Что ещё? Мне нужно зеркало, мне срочно нужно большое зеркало, но здесь его явно нет, можно даже не проверять.
— Так что он плюнул в суп и сказал, не могу поручиться за точность, «я хочу жаркое, хмыра».
— А вы? — автоматически спрашиваю я, тщетно пытаясь рассмотреть своё отражение в шоколадно-карих глазах сокамерницы.
— А я возьми да и всади ему разделочный нож прямо во-от сюда, — шершавые пальцы ткнулись мне в шею, а я инстинктивно отпрянула. — Вот и всё, лирта. Вам пять дней осталась, я слышала, а мне — только сутки до завтрашнего заката.
Глава 7
— А жить-то как хочется, лирта. Но — поздно. Говорят, из Винзора мольбы даже до Тираты не доходят, так что…
— Что такое Винзор?
— Совсем плохая? — женщина по-матерински укоризненно качает головой, а я вдруг думаю, что у неё там, на свободе, могут быть дети. Что с ними будет, если мать убила отца, а саму её казнят? Впрочем, дама на удивление спокойна, кажется, смирилась со своей будущей участью. С какой-то стороны, её можно понять: когда ты умираешь, ну, или сходишь с ума, плохо окружающим, тебе-то самому уже всё равно. Неплохо бы поинтересоваться способом казни — если расстрел или инъекция, это ещё куда ни шло, но не дай Бог гильотина или электрический стул, или какая-нибудь средневековая дичь вроде сожжения заживо на центральной площади… Точнее, видимо, надо говорить — не дай Тирата. Спрашивать приговорённую женщину о том, каким способом ей предстоит расстаться с жизнью, показалось мне… неэтичным. Невежливым.
Секундочку. Казнена? У нас в стране нет смертной казни. Да ещё и за убийство в состоянии аффекта, да там даже срок большой не дадут! Не в Штатах же мы и не в каком-нибудь Иране, мы же говорим на русском языке!

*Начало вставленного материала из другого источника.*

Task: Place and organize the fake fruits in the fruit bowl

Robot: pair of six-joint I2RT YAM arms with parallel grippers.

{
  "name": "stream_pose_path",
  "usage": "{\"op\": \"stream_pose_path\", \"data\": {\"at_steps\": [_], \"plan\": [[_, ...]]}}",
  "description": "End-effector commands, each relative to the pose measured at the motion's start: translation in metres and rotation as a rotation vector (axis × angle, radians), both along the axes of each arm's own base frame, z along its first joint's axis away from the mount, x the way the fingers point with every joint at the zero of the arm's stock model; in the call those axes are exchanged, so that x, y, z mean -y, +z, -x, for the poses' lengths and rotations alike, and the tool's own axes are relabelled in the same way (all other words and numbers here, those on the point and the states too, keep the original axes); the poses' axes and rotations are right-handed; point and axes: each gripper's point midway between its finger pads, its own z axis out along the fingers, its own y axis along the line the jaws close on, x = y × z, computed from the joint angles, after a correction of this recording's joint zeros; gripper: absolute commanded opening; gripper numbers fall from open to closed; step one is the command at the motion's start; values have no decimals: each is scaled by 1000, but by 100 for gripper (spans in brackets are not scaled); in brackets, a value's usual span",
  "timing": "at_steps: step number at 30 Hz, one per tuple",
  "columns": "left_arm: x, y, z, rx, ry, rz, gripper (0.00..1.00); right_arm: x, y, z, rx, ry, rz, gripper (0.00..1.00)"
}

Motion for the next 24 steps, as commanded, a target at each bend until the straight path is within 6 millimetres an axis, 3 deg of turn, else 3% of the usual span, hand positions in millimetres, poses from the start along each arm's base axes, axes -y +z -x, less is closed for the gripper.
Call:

Ну да, конечно. И следователей в старомодных плащах-накидках, похожих на элитных моделей с подиума, у нас тоже нет. И камер, напоминающих темницы в подземельях старинного замка, в котором заключённые носят странную сектантскую одежду — тоже. Мы все тут сошли с ума, точнее — это всё плод моего воображения.
Я посмотрела на дохлую крысу на грязном каменном полу, на жутковатые прутья.
— Просто ответьте мне. Прошу вас… лирта.
— Да тюрьма это, самая большая магрская тюрьма, сюда в основном смертников сажают, тех, кого уже без шанса, да и непростых, таких, как ты…
— Магрская?
— Магр — страна наша. Ох, болезная.
— За что меня здесь держат?
— Откуда ж мне знать? — искренне изумилась женщина. — Ты не болтала, а нам не докладывают. Следователя Лиграна, ну и того, самого, — она понизила голос, — я видела, но из разговора ни словечка не слышала, хоть и смертница я, а правила у них строгие. Только сегодня он их вроде как нарушил, когда про пять дней сказал. А больше ничего не знаю.